Work task: Without including any pictures, write out the listing below exactly.

-=-=-=-=-

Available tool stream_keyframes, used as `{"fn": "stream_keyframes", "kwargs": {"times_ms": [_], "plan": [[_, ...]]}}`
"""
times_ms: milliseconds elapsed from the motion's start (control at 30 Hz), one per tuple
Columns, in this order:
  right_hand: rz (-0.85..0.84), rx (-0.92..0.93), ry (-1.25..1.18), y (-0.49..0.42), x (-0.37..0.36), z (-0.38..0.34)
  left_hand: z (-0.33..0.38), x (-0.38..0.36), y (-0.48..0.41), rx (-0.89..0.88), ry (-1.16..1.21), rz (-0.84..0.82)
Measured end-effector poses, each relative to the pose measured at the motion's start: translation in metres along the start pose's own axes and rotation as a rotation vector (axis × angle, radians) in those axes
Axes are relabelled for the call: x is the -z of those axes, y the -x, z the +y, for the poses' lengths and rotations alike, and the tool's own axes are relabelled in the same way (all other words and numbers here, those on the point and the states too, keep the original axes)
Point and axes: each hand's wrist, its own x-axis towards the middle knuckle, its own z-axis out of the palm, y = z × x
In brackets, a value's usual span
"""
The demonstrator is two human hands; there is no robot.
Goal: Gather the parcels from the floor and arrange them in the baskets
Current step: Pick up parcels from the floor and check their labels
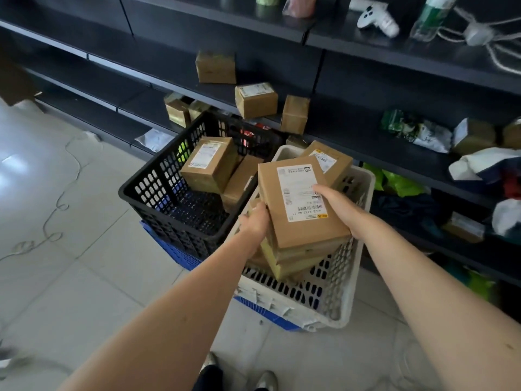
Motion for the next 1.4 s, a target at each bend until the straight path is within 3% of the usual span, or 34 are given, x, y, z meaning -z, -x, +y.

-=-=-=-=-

Written response:
Available tool stream_keyframes, used as `{"fn": "stream_keyframes", "kwargs": {"times_ms": [_], "plan": [[_, ...]]}}`
"""
times_ms: milliseconds elapsed from the motion's start (control at 30 Hz), one per tuple
Columns, in this order:
  right_hand: rz (-0.85..0.84), rx (-0.92..0.93), ry (-1.25..1.18), y (-0.49..0.42), x (-0.37..0.36), z (-0.38..0.34)
  left_hand: z (-0.33..0.38), x (-0.38..0.36), y (-0.48..0.41), rx (-0.89..0.88), ry (-1.16..1.21), rz (-0.84..0.82)
Measured end-effector poses, each relative to the pose measured at the motion's start: translation in metres along the start pose's own axes and rotation as a rotation vector (axis × angle, radians) in those axes
Axes are relabelled for the call: x is the -z of those axes, y the -x, z the +y, for the poses' lengths and rotations alike, and the tool's own axes are relabelled in the same way (all other words and numbers here, those on the point and the states too, keep the original axes)
Point and axes: each hand's wrist, its own x-axis towards the middle knuckle, its own z-axis out of the palm, y = z × x
In brackets, a value's usual span
"""
The demonstrator is two human hands; there is no robot.
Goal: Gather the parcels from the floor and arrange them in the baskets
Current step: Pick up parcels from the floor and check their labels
Motion for the next 1.4 s, a target at each bend until the straight path is within 3% of the usual span, or 34 are given, x, y, z meaning -z, -x, +y.

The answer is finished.